The Spektrum DX8 rotary knob has been relocated further to the right to permit easy access of the knob by index finger during flight to change rotor pylon angle.

The first time getting into airplane mode is the scariest because it is something you have never experienced before. You only have six to seven minutes flight time to go from hovering to conversion flight in order to build up airspeed to about 20mph, then you can rotate the nacelle to horizontal and you are now committed to flying it around like an airplane without slowing down. Once it is in airplane mode, you cannot fly too slowly or it will stall and fall out of the sky. To get back to hover, pull back on throttle to slow down to approximately 20mph and start rotating the nacelle back to vertical while slowly bleeding off forward flight speed. Once the nacelle is vertical and you are back in hover mode, you can stop shaking. To prepare yourself for the first forward flight, I recommend that you get your hands on a V22 simulation model on the Great Planes RealFlight simulator. The V22 simulation is an add-on to the standard RealFlight simulator and it is very realistic.

TRANSMITTER SETUP

Leave all transmitter trims centered and all sub-trims at zero because three GY-520 heading lock gyros are used for all three flight axes. I recommend using 30- to 45-percent exponential on the pitching and rolling axes.

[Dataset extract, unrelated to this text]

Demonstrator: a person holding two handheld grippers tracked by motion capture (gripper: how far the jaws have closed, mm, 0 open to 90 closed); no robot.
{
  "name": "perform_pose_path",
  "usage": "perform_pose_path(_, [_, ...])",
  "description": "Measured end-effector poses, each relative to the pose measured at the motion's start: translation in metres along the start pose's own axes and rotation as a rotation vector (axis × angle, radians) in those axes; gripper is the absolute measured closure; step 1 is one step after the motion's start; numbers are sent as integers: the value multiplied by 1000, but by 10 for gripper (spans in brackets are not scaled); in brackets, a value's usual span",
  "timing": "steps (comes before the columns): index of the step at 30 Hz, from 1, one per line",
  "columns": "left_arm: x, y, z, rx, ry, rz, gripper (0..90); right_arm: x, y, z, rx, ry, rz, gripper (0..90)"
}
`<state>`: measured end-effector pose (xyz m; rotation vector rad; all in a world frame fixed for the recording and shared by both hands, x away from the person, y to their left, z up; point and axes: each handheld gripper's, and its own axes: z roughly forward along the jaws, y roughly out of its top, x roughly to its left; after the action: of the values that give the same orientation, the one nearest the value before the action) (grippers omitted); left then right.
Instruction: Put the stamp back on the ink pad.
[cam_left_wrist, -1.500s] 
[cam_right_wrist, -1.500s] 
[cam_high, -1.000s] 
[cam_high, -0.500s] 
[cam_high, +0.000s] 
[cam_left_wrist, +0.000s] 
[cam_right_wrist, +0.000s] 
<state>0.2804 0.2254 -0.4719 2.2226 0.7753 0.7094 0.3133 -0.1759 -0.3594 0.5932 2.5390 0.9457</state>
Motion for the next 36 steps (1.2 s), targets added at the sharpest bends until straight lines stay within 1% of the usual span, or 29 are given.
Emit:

The 5-point throttle curve for ˜normal™ mode.

The 5-point throttle curve for ˜idle-up 1™ mode.

Assume your transmitter also uses a 5-point throttle curve. My ˜normal™ mode is set up with 0-0-0-0-0. I use the same setting for throttlehold mode; where moving the stick only changes collective angle and the motors will not spin. In ˜idle-up 1™, set the 5-point throttle curve to 0-70-70-70-70. In ˜idle-up 2™, the 5-point throttle curve is set up as 70-70- 70-70-70. The rpm governing mode feature in the Castle ICE 50A ESC is used to keep the motor rpm constant even when collective pitch is changed. The pitch curve is simply a straight line 0-25-50-75-100 for all modes.

MECHANICAL SETUP

A Scorpion 2221-10 motor and a Castle Creations 50A Ice Lite ESC is mounted inside each pylon. Only two servos control each swashplate.

The V22 model is well thought-out. It only uses two servos to control each rotor. Unlike an RC helicopter, the V22 does not need a third servo for the swashplate because there is no lateral tilting of the rotor disk. When in hover, a left/right cyclic command to roll the aircraft results in raising one swashplate on one rotor and lowering the swashplate on the other rotor to cause differential thrust change to roll the aircraft. Raising or lowering of the swashplate is achieved by simultaneously moving only two servos per swashplate. By moving the two servos differentially, the swashplate will tilt to cause the rotor to tilt. Tilting the swashplate and both rotors forward at the same time will cause the V22 to fly forward. Tilting one rotor forward and one rotor back will yaw the entire aircraft.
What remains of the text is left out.